_Assignment_
Filter the data for lines with the word "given", then copy every line so identified.
########
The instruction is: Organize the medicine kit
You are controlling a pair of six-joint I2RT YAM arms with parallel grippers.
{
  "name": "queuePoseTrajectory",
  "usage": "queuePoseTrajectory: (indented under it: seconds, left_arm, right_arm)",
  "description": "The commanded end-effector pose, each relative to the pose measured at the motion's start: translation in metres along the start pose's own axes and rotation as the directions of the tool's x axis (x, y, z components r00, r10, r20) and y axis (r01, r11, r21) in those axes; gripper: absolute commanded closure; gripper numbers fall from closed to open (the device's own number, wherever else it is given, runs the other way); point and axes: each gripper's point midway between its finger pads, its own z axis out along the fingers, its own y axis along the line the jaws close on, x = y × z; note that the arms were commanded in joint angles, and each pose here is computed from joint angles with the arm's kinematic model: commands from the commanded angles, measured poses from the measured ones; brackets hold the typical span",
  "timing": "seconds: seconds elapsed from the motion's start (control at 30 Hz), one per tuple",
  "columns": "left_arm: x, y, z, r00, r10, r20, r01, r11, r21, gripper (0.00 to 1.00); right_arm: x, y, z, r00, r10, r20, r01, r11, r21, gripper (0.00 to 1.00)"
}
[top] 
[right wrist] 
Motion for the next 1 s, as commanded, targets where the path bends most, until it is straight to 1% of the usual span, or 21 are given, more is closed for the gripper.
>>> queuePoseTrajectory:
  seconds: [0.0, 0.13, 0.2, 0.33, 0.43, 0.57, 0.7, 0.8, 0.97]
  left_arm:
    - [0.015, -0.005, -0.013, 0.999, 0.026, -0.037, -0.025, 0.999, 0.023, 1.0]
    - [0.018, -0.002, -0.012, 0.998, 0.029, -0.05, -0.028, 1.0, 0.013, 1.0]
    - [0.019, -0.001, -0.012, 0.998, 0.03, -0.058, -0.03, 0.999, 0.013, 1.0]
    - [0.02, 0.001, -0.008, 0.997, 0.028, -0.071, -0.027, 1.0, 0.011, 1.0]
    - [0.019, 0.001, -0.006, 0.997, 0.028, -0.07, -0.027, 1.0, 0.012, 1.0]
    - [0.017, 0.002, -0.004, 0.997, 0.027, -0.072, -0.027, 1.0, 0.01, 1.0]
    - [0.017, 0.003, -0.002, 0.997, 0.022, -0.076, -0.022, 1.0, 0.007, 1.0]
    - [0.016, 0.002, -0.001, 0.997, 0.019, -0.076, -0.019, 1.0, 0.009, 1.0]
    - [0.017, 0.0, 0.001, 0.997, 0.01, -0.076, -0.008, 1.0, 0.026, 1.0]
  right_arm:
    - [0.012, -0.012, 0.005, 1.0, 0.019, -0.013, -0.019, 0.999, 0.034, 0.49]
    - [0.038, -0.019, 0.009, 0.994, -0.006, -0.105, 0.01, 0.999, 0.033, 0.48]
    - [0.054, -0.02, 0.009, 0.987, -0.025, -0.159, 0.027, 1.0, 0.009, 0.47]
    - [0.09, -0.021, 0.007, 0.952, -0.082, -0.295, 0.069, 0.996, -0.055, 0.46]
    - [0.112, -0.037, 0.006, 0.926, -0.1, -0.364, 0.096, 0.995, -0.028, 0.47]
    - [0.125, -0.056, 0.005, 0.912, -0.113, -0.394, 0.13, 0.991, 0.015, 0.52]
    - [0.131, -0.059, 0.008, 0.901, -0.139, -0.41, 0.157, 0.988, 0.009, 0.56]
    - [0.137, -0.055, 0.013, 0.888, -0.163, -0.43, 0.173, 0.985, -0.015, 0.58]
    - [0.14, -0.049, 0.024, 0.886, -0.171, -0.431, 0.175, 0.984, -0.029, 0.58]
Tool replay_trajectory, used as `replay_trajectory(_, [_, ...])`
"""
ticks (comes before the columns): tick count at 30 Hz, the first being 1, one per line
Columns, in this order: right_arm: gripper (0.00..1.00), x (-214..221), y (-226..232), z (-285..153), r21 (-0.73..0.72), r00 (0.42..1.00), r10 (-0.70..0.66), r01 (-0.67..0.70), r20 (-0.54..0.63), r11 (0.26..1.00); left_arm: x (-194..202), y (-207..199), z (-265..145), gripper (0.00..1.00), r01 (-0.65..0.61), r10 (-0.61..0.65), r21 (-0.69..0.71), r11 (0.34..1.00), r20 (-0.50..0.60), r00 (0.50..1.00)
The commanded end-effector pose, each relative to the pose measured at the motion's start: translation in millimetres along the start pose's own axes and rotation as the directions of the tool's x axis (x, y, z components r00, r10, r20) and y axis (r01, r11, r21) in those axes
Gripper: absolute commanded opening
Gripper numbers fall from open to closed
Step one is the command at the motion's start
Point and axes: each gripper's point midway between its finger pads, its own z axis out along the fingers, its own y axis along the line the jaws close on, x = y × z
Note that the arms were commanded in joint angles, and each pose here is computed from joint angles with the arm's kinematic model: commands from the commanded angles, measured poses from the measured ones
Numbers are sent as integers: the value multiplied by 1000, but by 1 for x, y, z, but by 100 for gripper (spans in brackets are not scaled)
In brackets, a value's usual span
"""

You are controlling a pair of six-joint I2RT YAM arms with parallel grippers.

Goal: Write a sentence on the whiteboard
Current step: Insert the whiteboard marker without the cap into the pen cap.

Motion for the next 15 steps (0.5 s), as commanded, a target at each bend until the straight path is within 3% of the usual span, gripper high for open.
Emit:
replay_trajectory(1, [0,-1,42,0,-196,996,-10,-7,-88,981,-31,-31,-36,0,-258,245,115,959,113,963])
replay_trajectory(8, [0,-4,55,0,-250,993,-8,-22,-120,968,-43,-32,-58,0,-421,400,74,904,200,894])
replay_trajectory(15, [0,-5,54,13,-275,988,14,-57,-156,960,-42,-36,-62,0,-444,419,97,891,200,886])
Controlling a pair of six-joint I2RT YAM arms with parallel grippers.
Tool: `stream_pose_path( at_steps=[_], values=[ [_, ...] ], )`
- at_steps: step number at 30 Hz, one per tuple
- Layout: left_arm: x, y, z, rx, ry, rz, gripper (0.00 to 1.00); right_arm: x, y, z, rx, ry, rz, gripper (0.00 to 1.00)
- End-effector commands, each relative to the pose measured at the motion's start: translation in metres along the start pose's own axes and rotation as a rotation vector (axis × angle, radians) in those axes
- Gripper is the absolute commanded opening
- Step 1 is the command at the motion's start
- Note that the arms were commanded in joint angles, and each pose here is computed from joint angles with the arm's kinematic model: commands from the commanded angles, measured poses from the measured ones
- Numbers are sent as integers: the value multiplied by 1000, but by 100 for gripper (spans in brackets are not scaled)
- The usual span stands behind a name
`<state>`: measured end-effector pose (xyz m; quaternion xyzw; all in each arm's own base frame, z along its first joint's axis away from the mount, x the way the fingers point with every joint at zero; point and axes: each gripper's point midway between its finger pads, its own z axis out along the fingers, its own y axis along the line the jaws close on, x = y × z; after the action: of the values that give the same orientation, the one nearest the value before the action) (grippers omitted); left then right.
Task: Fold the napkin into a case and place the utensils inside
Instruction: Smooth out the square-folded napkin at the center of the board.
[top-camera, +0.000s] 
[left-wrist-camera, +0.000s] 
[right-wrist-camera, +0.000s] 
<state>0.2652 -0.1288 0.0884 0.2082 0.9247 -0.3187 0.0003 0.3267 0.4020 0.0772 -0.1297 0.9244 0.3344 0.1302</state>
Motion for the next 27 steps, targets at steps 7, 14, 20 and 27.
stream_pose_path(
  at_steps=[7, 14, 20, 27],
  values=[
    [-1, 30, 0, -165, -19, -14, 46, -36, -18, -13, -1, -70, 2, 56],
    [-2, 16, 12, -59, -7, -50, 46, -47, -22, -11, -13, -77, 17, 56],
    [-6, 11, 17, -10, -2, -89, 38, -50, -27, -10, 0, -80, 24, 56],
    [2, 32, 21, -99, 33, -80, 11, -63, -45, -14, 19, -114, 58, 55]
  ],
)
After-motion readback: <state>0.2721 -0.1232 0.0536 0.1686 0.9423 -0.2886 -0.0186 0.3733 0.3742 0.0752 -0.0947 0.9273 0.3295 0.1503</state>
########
_Written answer_
  "description": "The commanded end-effector pose, each relative to the pose measured at the motion's start: translation in metres along the start pose's own axes and rotation as the directions of the tool's x axis (x, y, z components r00, r10, r20) and y axis (r01, r11, r21) in those axes; gripper: absolute commanded closure; gripper numbers fall from closed to open (the device's own number, wherever else it is given, runs the other way); point and axes: each gripper's point midway between its finger pads, its own z axis out along the fingers, its own y axis along the line the jaws close on, x = y × z; note that the arms were commanded in joint angles, and each pose here is computed from joint angles with the arm's kinematic model: commands from the commanded angles, measured poses from the measured ones; brackets hold the typical span",
Motion for the next 1 s, as commanded, targets where the path bends most, until it is straight to 1% of the usual span, or 21 are given, more is closed for the gripper.

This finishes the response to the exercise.